Hacker News new | ask | show | jobs
by terafo 1161 days ago
Nope, it's not about dataset. It's just bad tokenizer. Korean has couple of dozen of symbols in it's alphabet. Cyrillic languages have less than 50 symbols in total. Hiragana is 46 symbols. GPT-4 has 32k tokens IIRC. Including most significant alphabets would take less than a thousand.
5 comments

> GPT-4 has 32k tokens IIRC. Including most significant alphabets would take less than a thousand.

GPT-4 has much more 32k token vocabulary (GPT-3 seems to have had up to 175k, GPT-2 in the neighborhood of 50k, based on the max value reported for their tokenizers). It has a 32k token context window (that is, the maximum size of prompt + response), not vocab.

But, tokens are generally semantically-significant parts of words (often whole words), not just letters or the equivalent. So, while you might get most alphabets in less than a thousand, you need a lot more than alphabet to handle a language.

I confused LLaMa vocabulary size, which is indeed 32k, with GPT-4 vocab size. Still, my point stands. You can add those characters there with miniscule cost.
> Korean has couple of dozen of symbols in its alphabet.

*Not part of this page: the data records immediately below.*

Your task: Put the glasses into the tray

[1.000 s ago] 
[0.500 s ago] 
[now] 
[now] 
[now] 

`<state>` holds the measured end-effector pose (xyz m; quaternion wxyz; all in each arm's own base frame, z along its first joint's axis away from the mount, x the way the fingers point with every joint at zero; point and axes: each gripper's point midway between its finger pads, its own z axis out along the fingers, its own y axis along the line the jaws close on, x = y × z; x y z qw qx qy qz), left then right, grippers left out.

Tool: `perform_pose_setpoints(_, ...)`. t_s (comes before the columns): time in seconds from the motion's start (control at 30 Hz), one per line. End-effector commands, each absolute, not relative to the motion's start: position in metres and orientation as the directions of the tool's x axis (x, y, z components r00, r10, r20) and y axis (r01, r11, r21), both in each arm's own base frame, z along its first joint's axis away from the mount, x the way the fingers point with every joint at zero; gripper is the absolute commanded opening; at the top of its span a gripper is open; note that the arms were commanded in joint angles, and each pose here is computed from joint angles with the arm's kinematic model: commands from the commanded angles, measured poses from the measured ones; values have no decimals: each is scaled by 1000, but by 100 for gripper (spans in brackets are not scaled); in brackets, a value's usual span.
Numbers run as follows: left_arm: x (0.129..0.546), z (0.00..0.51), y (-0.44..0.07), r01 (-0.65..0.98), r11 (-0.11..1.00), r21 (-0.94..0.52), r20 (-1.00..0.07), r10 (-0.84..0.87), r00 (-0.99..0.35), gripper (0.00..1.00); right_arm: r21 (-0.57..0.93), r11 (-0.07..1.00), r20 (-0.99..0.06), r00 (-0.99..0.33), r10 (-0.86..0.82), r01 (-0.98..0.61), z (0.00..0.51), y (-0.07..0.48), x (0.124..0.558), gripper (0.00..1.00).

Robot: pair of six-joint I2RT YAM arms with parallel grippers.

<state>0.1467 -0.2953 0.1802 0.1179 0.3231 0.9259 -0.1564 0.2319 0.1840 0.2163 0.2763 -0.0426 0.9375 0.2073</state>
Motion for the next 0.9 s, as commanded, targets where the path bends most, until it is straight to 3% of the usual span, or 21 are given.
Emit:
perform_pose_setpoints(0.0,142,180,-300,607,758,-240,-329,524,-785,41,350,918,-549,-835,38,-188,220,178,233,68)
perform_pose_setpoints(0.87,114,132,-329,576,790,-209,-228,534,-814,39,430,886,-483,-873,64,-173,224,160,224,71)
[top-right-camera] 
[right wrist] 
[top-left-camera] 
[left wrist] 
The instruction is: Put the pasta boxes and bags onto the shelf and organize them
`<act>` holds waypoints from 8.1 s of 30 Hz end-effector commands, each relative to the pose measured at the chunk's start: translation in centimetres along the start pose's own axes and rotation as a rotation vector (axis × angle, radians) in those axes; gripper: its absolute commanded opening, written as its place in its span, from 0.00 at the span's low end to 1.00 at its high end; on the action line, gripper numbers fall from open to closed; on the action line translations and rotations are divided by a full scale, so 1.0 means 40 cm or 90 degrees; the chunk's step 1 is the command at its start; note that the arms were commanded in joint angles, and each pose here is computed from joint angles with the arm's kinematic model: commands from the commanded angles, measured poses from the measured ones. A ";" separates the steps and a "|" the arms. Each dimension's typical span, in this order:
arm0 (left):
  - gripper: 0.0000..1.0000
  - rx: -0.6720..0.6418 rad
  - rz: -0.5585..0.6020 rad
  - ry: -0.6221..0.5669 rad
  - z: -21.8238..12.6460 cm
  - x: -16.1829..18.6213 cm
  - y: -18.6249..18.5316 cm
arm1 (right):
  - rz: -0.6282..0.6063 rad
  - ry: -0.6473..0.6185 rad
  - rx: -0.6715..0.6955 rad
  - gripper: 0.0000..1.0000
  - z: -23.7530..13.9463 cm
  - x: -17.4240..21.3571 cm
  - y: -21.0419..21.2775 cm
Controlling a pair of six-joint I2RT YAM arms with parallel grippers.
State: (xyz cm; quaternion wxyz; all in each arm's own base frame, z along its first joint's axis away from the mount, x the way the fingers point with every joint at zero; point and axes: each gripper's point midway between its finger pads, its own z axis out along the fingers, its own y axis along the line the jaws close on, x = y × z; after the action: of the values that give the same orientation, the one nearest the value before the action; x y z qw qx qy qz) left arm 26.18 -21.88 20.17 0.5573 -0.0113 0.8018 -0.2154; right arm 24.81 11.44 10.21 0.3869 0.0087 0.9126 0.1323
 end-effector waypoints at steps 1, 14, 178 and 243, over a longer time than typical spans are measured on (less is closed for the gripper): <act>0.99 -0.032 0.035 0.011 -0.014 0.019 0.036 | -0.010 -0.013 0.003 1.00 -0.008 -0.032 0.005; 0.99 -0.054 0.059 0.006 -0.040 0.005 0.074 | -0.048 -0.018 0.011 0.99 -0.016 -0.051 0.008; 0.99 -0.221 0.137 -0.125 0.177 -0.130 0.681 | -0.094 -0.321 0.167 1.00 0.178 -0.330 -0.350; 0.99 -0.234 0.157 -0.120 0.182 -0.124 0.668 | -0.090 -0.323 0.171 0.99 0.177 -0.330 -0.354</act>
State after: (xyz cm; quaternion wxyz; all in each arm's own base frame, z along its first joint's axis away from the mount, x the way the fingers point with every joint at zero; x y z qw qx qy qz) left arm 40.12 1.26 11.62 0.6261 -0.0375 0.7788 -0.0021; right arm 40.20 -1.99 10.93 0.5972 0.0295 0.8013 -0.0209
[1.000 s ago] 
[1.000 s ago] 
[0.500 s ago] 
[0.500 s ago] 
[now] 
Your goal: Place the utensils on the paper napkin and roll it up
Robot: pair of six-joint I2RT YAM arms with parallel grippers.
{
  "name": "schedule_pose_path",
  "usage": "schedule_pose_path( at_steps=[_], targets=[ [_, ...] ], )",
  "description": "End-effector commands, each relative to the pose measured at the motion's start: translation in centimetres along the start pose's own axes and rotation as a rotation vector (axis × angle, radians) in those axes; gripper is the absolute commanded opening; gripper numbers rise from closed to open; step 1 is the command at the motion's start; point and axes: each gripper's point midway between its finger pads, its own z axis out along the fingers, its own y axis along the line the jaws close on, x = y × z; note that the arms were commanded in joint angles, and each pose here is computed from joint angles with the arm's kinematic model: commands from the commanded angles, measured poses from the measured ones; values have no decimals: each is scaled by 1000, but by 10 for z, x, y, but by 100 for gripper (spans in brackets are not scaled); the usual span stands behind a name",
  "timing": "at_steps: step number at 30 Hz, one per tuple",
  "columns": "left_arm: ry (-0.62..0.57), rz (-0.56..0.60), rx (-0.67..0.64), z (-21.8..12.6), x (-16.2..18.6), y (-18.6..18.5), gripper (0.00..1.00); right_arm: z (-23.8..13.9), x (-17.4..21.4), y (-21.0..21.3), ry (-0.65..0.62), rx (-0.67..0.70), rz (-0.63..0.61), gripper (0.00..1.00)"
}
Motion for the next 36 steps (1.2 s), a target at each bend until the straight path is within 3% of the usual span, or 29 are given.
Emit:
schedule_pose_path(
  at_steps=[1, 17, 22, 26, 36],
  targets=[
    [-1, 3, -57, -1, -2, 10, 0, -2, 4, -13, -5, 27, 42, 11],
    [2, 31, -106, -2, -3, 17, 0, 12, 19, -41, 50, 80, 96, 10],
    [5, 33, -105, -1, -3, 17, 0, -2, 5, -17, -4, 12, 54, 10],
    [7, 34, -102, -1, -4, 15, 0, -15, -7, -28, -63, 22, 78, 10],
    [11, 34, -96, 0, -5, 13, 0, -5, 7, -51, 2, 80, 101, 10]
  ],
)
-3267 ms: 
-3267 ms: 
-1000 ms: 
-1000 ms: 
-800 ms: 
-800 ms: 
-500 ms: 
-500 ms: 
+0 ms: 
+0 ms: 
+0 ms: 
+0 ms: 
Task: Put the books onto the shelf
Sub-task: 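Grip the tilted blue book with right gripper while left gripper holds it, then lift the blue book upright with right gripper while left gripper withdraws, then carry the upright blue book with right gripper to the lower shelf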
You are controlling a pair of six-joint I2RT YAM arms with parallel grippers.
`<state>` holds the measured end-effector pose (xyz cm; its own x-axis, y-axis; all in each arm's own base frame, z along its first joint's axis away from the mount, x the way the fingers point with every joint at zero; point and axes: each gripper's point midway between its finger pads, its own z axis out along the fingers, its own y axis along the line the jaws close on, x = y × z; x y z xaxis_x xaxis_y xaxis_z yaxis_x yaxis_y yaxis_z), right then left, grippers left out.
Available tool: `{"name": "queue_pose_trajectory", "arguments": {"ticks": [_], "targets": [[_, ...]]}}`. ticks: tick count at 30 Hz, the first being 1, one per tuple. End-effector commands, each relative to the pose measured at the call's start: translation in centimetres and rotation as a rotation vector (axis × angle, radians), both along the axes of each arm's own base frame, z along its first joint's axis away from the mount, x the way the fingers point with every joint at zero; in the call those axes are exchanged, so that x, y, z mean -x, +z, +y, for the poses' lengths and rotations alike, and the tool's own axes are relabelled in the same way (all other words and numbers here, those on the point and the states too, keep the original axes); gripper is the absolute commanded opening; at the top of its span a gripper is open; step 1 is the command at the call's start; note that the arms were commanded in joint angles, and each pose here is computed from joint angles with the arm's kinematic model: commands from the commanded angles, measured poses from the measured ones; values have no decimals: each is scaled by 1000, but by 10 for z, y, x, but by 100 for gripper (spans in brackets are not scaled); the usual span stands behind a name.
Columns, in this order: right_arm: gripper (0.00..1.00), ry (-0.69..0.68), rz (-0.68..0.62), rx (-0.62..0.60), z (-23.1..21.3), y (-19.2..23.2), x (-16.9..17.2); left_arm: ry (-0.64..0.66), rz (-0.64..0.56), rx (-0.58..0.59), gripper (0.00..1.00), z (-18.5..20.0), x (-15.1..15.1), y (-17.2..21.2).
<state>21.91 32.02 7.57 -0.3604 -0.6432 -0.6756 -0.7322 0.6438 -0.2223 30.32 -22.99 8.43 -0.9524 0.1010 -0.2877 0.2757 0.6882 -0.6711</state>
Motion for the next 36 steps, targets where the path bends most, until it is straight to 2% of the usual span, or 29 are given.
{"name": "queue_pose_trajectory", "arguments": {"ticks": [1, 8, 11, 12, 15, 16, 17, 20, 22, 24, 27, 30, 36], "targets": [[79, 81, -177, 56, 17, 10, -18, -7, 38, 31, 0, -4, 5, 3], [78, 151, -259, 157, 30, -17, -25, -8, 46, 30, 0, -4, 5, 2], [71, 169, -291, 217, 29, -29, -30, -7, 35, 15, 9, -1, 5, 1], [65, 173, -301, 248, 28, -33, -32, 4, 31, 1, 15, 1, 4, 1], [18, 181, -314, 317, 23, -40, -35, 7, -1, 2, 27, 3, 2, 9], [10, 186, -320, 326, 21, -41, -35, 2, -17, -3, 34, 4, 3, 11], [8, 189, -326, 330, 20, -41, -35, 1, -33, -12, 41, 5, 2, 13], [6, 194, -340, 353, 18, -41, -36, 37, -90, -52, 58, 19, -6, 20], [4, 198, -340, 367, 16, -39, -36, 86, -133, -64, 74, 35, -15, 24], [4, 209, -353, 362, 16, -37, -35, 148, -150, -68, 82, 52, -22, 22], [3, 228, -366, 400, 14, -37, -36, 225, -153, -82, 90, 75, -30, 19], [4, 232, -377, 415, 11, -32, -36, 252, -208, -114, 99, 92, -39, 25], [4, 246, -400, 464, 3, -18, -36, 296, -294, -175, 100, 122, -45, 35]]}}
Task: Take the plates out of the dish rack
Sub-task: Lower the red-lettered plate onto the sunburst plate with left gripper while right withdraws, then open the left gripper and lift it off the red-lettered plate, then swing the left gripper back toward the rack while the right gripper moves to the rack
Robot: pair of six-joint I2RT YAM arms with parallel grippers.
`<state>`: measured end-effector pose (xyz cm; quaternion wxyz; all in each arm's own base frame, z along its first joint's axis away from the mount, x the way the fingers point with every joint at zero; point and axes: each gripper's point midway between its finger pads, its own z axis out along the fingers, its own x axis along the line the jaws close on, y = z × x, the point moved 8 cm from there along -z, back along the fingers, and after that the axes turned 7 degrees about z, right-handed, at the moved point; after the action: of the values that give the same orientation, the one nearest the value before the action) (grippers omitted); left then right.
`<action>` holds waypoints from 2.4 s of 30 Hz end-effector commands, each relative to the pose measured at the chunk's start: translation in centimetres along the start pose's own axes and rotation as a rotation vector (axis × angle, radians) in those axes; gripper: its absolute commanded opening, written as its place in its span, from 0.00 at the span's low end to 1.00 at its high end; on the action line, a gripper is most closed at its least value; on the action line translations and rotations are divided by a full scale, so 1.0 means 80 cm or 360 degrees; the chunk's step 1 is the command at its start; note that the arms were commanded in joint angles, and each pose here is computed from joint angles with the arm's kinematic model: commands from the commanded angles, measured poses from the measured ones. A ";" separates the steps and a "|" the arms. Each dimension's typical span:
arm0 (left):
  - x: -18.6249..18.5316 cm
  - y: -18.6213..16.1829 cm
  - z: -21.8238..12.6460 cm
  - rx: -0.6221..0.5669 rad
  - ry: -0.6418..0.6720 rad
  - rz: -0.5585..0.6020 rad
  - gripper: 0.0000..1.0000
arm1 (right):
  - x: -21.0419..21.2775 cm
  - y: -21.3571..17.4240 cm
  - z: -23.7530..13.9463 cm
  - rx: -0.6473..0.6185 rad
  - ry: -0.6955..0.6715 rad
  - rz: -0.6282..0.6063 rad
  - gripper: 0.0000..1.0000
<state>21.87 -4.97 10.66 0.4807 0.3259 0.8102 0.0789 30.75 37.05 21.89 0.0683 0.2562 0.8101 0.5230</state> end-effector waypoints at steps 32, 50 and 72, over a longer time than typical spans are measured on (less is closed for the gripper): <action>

While that is true (14 consonants, 10 vowels [0]), there are encodings for Korean that encode at the syllable level (where each syllable contains one or two consonants and one vowel) and the combinations for syllables are over 10000 (e.g. 11172 code points listed in Unicode, see [1]).

[0] in practice, more, both to cater for both modern and obsolete forms as well to distinguish the forms based on their position, i.e. with separate encodings for leading vs trailing consonants etc.).

[1] https://en.wikipedia.org/wiki/Hangul_Syllables

In a bizarre coincidence I've just been working on code handling Korean cluster breaks and while it's true there's a lot of codepoints, the rules for handling them are mathematically trivial when considered as codepoint values.

(But I guess I also won't be surprised if the OpenAI guys can't write algorithms worth spit if it's not a large matrix multiplication.)

Including those alphabets as letters or single glyphs would still leave it so that ドイツ would still take 3 tokens whereas "Germany" is one token ("germany" is two tokens: [ger][many]).

And tossing ドイツ into the tokenizer shows that it is 3 tokens.

Consider also the question "is it useful to just tokenize hiragana or katakana and not all of the kanji characters?"

The glyph by glyph approach to tokenization of non-english text is already present the way that you are describing it - and because it is glyph by glyph that means that it gets expanded out and consumes more tokens.

Korean gets rather interesting because 독일 is not one character but several - multiple sounds are combined into one glyph and each glyph is one syllable. That word is 'dog-il' according to google translate. On the first glyph, ㄷ is 'd' and ㅗ is 'o' and ㄱ is a trailing 'g'. On the second glyph ㅣ is 'i' and ㄹ is a trailing 'l'.

Likewise, its GPT tokenization is 5 tokens.

using plain characters would make the sentences longer & cost much more money to use.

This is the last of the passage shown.